Among the entries below, find the line with "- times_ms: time", then quote it and each following line up to and including the line with "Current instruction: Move", and nothing else.
------ DATA UNDER STUDY ------
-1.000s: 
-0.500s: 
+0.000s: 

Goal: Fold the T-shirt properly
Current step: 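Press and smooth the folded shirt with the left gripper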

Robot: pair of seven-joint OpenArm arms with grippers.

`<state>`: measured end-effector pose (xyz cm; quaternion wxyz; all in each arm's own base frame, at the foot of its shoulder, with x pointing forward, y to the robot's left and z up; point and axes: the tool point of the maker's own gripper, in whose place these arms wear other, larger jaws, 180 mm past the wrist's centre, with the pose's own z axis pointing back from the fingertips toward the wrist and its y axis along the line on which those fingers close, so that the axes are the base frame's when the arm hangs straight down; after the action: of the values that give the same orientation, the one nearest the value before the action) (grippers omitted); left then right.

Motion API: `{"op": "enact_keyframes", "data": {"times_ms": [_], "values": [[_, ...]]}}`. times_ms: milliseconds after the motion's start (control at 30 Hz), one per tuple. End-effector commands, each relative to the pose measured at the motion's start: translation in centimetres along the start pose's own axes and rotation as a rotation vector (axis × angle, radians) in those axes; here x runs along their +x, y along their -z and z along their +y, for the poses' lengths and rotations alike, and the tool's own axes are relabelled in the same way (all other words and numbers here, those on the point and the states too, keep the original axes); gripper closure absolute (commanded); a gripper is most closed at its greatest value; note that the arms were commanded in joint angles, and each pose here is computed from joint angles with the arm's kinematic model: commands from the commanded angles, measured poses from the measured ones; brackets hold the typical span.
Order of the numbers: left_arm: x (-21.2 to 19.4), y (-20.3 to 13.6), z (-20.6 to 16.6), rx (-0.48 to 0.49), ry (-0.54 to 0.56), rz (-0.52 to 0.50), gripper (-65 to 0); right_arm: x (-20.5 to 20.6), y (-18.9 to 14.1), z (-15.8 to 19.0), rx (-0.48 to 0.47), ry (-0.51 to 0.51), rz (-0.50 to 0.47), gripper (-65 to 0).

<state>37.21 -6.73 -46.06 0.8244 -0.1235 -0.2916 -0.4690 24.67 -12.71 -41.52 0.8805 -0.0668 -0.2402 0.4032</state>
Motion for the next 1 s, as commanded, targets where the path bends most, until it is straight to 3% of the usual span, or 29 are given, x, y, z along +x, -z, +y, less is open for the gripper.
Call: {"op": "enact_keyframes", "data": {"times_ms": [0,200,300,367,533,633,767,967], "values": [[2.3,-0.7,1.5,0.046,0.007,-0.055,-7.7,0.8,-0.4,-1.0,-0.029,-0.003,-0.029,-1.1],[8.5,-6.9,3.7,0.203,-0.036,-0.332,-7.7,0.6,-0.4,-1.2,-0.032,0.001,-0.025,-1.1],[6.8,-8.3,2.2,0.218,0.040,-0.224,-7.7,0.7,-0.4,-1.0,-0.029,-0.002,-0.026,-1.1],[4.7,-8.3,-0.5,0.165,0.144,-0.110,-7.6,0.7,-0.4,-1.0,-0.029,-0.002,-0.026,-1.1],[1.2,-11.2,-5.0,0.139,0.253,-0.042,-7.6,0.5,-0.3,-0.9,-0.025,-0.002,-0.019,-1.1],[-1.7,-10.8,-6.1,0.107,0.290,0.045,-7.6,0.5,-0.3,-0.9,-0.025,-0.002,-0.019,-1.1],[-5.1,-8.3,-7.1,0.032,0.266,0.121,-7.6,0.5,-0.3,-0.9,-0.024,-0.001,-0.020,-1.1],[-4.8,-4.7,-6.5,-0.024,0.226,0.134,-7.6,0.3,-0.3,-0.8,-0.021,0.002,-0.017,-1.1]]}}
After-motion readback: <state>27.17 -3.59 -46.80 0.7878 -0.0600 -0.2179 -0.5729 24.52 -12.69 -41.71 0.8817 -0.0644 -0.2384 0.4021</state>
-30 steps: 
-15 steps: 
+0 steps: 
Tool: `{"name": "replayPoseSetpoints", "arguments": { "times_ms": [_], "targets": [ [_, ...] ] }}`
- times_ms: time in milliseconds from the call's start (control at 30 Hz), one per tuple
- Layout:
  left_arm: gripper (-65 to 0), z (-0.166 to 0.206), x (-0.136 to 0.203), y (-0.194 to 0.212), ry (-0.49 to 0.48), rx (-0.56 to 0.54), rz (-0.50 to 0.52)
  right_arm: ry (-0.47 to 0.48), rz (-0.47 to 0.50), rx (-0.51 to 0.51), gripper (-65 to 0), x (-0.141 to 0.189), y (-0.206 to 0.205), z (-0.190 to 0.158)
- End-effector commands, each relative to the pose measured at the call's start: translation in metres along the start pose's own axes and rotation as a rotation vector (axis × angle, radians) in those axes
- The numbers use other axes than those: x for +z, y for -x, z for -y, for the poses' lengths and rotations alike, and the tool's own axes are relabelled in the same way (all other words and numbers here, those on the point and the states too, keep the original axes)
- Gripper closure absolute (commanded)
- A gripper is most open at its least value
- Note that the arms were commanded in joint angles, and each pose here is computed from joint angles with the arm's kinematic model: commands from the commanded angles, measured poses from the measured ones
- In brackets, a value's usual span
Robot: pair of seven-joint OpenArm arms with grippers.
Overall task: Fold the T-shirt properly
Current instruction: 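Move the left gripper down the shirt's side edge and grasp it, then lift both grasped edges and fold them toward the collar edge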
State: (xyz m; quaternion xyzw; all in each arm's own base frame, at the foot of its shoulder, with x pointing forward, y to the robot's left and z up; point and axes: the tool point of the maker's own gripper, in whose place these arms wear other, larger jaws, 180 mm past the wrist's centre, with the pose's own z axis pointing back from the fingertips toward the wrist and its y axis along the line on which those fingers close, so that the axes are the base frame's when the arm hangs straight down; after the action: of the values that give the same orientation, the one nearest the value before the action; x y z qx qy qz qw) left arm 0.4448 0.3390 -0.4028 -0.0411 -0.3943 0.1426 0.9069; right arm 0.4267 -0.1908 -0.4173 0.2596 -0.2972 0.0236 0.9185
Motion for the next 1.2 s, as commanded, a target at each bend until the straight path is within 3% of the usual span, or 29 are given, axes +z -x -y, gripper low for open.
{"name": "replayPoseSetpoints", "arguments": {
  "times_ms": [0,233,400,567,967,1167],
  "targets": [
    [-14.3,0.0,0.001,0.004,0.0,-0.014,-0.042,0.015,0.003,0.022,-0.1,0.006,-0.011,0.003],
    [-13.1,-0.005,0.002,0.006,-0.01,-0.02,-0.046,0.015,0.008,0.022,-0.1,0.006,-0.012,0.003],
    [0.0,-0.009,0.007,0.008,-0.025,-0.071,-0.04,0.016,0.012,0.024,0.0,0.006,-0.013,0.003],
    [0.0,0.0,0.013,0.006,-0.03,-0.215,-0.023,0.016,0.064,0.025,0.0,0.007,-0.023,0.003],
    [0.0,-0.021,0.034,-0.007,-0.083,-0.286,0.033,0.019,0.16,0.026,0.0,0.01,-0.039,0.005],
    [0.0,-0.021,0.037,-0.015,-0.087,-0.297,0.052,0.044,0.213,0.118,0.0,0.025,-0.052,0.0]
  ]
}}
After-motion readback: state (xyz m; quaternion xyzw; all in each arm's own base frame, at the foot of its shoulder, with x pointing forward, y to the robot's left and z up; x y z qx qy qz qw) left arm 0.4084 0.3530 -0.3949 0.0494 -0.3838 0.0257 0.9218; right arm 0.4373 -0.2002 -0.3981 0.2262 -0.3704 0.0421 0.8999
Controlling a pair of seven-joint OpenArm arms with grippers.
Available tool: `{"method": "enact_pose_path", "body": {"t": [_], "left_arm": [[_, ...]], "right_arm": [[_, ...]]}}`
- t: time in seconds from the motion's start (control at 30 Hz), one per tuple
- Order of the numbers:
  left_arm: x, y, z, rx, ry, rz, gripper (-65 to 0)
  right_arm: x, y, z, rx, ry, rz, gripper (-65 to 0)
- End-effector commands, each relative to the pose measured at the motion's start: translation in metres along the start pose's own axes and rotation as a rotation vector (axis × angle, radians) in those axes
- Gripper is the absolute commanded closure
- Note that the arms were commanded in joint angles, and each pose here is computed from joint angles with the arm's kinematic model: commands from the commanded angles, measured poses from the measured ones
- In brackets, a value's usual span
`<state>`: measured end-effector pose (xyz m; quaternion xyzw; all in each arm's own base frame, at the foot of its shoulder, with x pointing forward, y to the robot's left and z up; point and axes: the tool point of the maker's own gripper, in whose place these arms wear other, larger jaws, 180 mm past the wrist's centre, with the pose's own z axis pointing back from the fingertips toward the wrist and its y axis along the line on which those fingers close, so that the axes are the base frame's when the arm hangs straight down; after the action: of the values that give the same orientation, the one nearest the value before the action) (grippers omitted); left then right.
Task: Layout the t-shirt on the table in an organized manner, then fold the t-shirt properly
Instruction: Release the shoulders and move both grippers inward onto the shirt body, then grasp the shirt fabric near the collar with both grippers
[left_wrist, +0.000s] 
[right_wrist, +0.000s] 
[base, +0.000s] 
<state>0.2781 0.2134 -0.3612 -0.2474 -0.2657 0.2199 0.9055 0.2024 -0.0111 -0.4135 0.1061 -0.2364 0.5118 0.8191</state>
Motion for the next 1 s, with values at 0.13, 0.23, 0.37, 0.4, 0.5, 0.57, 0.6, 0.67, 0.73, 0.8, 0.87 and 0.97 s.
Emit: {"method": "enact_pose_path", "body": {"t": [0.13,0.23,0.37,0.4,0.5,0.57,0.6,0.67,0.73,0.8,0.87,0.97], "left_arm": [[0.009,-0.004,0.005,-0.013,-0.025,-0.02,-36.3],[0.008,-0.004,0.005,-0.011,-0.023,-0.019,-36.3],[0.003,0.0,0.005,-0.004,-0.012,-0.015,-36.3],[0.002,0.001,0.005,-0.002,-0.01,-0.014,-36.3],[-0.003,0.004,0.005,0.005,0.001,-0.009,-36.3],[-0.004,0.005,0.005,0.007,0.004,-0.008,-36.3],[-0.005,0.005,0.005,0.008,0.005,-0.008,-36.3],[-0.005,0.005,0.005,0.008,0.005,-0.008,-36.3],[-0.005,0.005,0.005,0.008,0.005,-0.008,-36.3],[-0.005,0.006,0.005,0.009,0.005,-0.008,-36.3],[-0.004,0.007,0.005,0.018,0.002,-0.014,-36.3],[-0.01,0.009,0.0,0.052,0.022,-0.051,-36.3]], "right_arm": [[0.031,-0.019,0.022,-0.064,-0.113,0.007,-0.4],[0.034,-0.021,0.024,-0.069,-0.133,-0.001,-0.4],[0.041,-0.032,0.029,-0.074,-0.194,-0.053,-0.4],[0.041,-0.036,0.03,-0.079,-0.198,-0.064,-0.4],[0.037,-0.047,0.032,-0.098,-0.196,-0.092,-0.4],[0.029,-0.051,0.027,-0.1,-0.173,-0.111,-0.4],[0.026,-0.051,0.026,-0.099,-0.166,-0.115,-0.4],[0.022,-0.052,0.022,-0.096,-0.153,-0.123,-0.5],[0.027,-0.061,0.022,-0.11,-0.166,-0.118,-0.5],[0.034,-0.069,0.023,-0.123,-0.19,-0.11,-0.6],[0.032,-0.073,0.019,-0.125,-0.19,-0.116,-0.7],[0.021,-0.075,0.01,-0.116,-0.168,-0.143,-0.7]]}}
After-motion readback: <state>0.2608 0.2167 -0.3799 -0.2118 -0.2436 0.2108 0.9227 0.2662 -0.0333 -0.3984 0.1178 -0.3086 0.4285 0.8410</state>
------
» **TASK OUTPUT**
- times_ms: time in milliseconds from the call's start (control at 30 Hz), one per tuple
- Layout:
  left_arm: gripper (-65 to 0), z (-0.166 to 0.206), x (-0.136 to 0.203), y (-0.194 to 0.212), ry (-0.49 to 0.48), rx (-0.56 to 0.54), rz (-0.50 to 0.52)
  right_arm: ry (-0.47 to 0.48), rz (-0.47 to 0.50), rx (-0.51 to 0.51), gripper (-65 to 0), x (-0.141 to 0.189), y (-0.206 to 0.205), z (-0.190 to 0.158)
- End-effector commands, each relative to the pose measured at the call's start: translation in metres along the start pose's own axes and rotation as a rotation vector (axis × angle, radians) in those axes
- The numbers use other axes than those: x for +z, y for -x, z for -y, for the poses' lengths and rotations alike, and the tool's own axes are relabelled in the same way (all other words and numbers here, those on the point and the states too, keep the original axes)
- Gripper closure absolute (commanded)
- A gripper is most open at its least value
- Note that the arms were commanded in joint angles, and each pose here is computed from joint angles with the arm's kinematic model: commands from the commanded angles, measured poses from the measured ones
- In brackets, a value's usual span
Robot: pair of seven-joint OpenArm arms with grippers.
Overall task: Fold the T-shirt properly
Current instruction: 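Move the left gripper down the shirt's side edge and grasp it, then lift both grasped edges and fold them toward the collar edge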

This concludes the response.